__Task to carry out__
Copy word for word the lines from the start of the records through the line that contains "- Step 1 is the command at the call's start", both included.

Dataset entries:
· · ·

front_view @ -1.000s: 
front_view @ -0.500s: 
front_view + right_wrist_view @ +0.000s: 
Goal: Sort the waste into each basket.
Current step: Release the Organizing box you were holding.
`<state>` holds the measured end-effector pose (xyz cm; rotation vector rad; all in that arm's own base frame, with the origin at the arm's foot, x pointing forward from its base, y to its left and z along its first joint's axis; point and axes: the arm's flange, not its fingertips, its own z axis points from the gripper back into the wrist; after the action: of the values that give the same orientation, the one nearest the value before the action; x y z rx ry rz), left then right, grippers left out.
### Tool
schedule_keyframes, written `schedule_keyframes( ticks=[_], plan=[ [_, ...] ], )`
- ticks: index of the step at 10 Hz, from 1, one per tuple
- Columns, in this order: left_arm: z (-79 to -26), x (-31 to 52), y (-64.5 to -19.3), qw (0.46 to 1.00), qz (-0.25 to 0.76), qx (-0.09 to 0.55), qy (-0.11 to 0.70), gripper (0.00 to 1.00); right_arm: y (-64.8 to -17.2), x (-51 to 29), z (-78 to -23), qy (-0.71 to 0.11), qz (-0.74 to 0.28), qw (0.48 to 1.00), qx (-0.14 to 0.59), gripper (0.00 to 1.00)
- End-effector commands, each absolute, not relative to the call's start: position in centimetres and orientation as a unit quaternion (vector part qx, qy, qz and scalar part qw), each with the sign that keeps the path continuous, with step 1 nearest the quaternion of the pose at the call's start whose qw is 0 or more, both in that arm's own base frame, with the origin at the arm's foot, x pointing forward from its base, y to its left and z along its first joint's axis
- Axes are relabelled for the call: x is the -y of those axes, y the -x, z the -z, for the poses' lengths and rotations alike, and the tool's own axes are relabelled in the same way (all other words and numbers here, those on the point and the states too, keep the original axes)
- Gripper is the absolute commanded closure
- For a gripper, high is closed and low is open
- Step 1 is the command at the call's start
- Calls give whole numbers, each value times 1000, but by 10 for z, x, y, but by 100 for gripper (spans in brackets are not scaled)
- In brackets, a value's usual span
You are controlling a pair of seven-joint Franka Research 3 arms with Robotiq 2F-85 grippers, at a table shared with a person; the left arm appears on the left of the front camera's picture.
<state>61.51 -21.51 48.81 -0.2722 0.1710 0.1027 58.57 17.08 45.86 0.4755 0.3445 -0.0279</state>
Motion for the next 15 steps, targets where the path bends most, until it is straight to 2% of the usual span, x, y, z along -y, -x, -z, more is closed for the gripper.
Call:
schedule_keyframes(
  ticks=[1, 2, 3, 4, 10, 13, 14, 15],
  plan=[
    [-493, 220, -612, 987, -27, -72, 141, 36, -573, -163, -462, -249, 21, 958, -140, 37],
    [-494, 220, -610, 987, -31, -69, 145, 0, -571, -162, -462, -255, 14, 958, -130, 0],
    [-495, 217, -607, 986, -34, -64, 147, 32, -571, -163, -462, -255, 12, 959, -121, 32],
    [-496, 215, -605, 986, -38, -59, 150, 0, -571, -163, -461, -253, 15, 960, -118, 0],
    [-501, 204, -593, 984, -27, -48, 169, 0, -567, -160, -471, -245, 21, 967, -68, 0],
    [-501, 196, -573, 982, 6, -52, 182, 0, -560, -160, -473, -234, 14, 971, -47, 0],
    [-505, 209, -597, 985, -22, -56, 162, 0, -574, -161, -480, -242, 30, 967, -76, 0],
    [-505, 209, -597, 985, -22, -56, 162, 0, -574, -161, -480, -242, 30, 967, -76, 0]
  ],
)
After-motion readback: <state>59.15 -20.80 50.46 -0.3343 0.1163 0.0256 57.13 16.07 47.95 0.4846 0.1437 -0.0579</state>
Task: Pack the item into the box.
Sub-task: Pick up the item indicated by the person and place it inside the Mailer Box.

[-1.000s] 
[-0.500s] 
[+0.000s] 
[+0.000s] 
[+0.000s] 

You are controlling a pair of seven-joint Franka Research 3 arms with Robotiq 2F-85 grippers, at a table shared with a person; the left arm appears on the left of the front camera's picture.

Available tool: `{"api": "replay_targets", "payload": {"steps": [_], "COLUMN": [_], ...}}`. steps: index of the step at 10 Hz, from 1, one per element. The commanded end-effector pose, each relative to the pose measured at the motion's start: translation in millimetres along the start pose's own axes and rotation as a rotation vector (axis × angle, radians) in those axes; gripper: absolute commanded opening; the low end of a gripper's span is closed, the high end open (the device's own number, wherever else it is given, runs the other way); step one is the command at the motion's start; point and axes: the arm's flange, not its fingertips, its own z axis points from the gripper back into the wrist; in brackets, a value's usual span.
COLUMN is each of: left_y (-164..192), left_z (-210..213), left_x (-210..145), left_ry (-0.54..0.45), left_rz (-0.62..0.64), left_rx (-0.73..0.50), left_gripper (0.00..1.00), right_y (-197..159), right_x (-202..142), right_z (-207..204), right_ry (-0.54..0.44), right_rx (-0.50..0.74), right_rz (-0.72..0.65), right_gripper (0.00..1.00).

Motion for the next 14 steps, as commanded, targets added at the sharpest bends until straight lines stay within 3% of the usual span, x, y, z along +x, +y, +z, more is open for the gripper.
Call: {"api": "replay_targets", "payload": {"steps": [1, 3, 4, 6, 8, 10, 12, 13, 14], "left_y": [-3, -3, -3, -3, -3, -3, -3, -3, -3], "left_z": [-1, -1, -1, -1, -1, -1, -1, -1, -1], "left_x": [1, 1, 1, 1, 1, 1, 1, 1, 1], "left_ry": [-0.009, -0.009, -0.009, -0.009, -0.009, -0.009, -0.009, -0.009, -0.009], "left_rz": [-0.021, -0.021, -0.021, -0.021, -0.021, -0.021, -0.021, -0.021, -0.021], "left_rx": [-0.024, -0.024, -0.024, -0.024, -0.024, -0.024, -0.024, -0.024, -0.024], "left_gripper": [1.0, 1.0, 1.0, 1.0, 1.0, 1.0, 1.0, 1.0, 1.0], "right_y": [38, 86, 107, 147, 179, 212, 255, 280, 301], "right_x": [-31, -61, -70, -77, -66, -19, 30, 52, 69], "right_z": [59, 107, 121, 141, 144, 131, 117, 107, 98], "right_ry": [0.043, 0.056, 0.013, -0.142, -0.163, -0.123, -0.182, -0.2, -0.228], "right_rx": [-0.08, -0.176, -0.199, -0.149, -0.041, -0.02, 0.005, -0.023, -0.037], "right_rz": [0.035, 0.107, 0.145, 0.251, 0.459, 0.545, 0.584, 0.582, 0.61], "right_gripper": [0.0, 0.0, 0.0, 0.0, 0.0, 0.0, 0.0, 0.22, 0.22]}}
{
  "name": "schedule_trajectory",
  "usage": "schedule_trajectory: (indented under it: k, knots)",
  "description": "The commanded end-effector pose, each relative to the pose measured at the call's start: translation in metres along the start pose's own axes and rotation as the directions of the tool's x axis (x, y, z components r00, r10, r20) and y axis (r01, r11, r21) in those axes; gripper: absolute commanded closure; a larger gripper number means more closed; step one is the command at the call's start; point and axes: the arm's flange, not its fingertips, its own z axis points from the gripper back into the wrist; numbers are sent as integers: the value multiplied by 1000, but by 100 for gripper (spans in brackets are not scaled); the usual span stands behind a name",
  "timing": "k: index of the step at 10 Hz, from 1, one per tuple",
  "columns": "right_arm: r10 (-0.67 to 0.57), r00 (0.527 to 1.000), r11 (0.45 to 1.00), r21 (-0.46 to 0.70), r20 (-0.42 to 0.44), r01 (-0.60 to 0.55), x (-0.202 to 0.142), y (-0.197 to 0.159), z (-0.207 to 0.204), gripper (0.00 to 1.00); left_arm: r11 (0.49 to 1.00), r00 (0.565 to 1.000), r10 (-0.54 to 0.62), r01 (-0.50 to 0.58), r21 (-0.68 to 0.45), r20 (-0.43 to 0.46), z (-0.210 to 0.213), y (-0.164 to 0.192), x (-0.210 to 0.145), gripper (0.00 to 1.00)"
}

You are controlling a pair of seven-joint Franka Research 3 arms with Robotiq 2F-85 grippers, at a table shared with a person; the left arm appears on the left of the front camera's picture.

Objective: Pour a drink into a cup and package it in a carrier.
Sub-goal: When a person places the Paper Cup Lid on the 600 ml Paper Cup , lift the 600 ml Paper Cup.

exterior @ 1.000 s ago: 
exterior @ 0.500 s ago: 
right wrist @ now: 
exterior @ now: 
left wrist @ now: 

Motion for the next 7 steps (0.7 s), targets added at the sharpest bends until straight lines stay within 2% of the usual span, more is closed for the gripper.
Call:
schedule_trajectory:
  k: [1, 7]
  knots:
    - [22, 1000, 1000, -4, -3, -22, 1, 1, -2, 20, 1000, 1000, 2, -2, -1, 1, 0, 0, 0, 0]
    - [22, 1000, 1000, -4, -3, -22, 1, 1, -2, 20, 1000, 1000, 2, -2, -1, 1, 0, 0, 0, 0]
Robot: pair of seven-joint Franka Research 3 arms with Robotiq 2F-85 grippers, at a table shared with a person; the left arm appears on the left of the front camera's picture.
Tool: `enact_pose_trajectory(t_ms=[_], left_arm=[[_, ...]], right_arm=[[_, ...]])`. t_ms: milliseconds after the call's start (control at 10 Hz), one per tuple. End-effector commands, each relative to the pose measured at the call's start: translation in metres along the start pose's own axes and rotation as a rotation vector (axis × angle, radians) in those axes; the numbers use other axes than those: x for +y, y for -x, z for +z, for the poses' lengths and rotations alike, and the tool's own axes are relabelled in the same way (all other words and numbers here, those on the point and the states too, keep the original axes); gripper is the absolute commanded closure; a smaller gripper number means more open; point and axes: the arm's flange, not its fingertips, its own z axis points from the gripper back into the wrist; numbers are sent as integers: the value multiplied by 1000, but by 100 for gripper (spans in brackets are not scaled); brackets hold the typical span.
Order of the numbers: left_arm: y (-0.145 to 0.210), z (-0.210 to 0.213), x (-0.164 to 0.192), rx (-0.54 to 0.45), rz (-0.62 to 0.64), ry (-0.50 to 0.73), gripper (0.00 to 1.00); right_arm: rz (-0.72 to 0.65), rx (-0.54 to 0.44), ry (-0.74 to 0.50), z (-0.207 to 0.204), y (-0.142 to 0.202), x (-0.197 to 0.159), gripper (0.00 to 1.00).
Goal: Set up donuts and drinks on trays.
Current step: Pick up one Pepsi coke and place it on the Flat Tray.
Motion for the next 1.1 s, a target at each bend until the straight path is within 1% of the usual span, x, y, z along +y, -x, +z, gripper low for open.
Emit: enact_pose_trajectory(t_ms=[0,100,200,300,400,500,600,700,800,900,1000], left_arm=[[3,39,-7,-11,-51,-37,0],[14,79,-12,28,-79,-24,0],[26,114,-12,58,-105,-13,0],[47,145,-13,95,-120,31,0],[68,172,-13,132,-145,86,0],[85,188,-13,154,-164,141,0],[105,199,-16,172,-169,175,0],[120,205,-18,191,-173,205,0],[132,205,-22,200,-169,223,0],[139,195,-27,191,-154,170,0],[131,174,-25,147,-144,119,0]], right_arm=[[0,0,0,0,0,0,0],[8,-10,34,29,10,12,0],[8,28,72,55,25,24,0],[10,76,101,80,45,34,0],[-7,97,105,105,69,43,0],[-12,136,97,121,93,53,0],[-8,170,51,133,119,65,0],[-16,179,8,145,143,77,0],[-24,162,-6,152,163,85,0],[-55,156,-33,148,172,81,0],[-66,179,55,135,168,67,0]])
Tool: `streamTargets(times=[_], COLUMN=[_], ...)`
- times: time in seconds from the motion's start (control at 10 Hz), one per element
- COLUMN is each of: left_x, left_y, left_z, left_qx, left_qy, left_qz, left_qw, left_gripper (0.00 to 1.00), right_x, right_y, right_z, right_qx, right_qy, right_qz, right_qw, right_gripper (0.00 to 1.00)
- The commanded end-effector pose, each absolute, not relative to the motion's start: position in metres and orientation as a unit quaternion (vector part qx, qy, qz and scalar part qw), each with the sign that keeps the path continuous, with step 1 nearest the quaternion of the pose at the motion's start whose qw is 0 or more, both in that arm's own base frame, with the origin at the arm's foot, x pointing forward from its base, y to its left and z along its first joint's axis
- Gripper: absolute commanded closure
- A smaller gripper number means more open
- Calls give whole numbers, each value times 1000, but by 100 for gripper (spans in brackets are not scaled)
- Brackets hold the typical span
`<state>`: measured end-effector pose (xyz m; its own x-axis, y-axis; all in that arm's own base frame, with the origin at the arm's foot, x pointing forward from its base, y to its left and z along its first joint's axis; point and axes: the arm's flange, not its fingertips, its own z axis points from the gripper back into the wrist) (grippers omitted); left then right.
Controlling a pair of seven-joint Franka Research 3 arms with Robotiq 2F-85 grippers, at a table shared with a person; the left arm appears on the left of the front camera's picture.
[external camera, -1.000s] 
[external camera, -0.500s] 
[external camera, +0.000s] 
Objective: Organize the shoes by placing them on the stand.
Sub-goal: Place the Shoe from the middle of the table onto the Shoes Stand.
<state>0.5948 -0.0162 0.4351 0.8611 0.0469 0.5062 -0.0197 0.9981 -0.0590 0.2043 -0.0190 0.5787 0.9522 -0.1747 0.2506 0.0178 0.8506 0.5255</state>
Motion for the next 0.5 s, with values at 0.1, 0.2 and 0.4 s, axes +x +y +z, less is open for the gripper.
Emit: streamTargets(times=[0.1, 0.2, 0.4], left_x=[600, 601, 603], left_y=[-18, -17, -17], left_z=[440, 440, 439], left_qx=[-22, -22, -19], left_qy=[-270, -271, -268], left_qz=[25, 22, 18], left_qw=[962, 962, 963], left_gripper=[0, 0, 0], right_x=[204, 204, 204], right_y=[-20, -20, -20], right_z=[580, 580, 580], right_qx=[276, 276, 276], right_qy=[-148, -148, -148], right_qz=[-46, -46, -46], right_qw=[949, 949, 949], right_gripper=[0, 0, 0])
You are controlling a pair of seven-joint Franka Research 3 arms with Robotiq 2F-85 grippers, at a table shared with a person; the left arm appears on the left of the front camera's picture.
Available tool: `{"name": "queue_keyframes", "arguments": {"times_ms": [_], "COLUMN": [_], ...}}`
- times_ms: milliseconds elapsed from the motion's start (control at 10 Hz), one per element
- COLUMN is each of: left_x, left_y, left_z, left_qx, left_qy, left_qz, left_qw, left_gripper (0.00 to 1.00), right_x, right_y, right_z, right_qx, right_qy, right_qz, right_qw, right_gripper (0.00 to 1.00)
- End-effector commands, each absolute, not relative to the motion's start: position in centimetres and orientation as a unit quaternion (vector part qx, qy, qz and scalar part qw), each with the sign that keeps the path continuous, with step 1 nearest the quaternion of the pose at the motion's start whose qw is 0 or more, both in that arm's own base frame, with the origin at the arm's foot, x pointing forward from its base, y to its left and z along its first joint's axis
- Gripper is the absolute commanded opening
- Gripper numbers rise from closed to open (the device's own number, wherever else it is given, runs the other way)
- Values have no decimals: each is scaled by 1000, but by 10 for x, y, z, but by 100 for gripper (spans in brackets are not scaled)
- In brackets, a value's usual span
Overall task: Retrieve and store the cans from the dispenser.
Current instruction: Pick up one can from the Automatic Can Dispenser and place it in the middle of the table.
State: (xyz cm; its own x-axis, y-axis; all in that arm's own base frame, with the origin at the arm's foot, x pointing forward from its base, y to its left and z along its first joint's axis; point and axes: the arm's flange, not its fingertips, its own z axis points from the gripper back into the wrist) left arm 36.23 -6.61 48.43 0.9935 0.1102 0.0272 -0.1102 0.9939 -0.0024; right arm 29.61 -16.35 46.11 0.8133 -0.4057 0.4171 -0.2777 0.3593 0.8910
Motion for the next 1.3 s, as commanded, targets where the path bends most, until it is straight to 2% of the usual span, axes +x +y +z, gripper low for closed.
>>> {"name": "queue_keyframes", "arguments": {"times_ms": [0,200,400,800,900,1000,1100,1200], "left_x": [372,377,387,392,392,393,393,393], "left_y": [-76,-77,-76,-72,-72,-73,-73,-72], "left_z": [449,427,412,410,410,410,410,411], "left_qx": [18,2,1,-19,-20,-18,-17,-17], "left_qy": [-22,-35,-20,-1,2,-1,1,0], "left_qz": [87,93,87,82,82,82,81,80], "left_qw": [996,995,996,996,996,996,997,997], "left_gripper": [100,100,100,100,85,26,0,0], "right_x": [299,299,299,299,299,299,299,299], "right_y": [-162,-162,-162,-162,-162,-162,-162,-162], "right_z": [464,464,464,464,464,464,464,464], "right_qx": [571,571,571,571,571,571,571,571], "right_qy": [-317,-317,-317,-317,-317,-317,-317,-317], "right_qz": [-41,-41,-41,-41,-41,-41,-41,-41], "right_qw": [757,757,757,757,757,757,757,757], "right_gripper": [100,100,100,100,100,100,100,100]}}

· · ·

__Response to the exercise__
front_view @ -1.000s: 
front_view @ -0.500s: 
front_view + right_wrist_view @ +0.000s: 
Goal: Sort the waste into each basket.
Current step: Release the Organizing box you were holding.
`<state>` holds the measured end-effector pose (xyz cm; rotation vector rad; all in that arm's own base frame, with the origin at the arm's foot, x pointing forward from its base, y to its left and z along its first joint's axis; point and axes: the arm's flange, not its fingertips, its own z axis points from the gripper back into the wrist; after the action: of the values that give the same orientation, the one nearest the value before the action; x y z rx ry rz), left then right, grippers left out.
### Tool
schedule_keyframes, written `schedule_keyframes( ticks=[_], plan=[ [_, ...] ], )`
- ticks: index of the step at 10 Hz, from 1, one per tuple
- Columns, in this order: left_arm: z (-79 to -26), x (-31 to 52), y (-64.5 to -19.3), qw (0.46 to 1.00), qz (-0.25 to 0.76), qx (-0.09 to 0.55), qy (-0.11 to 0.70), gripper (0.00 to 1.00); right_arm: y (-64.8 to -17.2), x (-51 to 29), z (-78 to -23), qy (-0.71 to 0.11), qz (-0.74 to 0.28), qw (0.48 to 1.00), qx (-0.14 to 0.59), gripper (0.00 to 1.00)
- End-effector commands, each absolute, not relative to the call's start: position in centimetres and orientation as a unit quaternion (vector part qx, qy, qz and scalar part qw), each with the sign that keeps the path continuous, with step 1 nearest the quaternion of the pose at the call's start whose qw is 0 or more, both in that arm's own base frame, with the origin at the arm's foot, x pointing forward from its base, y to its left and z along its first joint's axis
- Axes are relabelled for the call: x is the -y of those axes, y the -x, z the -z, for the poses' lengths and rotations alike, and the tool's own axes are relabelled in the same way (all other words and numbers here, those on the point and the states too, keep the original axes)
- Gripper is the absolute commanded closure
- For a gripper, high is closed and low is open
- Step 1 is the command at the call's start

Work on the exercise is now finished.